WORKING out is often a thankless task, besides ensuring you stay healthy, there are absolutely no upsides to a trip to the gym, unless of course you thrive on letting people know you went to the gym, in which case it holds a rare gratification that eclipses all sensory joys including winning the lotto or having sex with someone who is significantly more attractive than you.
However, sometimes it can be hard to work the fact you were at the gym today into conversation. WWN shows you how to make it happen seamlessly so you can bask in the warm glow of self satisfied smugness.
1) At work, or at home, why not reach for a typically sturdy item like, say a cup or mug and simply throw it skywards smashing it into smithereens. This will prompt a ‘why the fuck did you just do that?’ response from any unsuspecting person, allowing you to explain that you hit the weights fairly hard today at the gym and no longer know your own strength.
2) It is nearly your bedtime and you still haven’t found someone to talk about your gym session with? Take to the streets screaming ‘Jim’ at the top of your lungs in an effort to attract the nearest man named Jim. This has proven harder in recent years as no one under the age of 47 is called Jim anymore. But, once you’ve found your local Jim, simply ask him does he spell his name J-i-m or G-y-m ‘because, you see, at my local Gym, where I was earlier today they spell it G-y-m’. This is a foolproof method.
3) While this is an option for the more wealthy, it should still be investigated by all as it’s a sure fire way to alert people to your gym attendance. Taking out a full page ad in the Irish Independent or the Irish Times and a homepage takeover of their websites detailing how you went to the gym will allow you to sleep soundly, knowing the public has been informed.

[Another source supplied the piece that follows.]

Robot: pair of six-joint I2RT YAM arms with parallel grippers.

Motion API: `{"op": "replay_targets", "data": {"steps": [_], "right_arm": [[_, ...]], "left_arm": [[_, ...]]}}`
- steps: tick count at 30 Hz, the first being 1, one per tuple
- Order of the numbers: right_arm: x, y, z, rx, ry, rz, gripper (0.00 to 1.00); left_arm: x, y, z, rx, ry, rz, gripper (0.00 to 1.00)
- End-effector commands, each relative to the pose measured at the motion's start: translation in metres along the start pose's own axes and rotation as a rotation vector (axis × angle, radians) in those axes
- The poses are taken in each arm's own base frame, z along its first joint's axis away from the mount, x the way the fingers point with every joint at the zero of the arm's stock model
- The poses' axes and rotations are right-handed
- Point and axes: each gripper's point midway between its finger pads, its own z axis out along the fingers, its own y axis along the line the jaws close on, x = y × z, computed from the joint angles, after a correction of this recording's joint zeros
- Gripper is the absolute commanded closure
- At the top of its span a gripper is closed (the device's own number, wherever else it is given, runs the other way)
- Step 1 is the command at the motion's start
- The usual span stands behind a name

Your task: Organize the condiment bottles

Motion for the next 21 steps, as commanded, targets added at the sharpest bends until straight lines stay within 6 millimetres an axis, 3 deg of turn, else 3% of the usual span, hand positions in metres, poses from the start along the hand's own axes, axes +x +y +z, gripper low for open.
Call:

4) Only wearing sleeveless singlets to work and every conceivable social function, as the wearing of a singlet is famously ill-suited to wear when in the presence of other human beings. Confused by your apparent rejection of decency, self respect and social norms people will have no choice but to ask why you are wearing such a monstrosity, to which you can proudly respond ‘because I was at the gym’.
5) While drastic, many gym users will kick themselves when they realise how obvious this option is. Simply get ‘I went to the gym’ tattooed on your forehead, it’s the easiest way to ensure those close to you will be aware of the fact. The only drawback being that on the days you don’t actually go to the gym, the tattoo’s presence may lead to people mistakenly believing you went on those days as well, and you wouldn’t want that.
6) Make the most of the exposure public events can give you on the occasions you need people to know you went to the gym. Are you giving a best man’s speech soon, or perhaps the eulogy at a family member’s funeral? Seize the opportunity and confirm that yes, uncle Mark ‘would be smiling down on us all from Heaven now, knowing that I went to the gym earlier and did a crazy amount of reps’.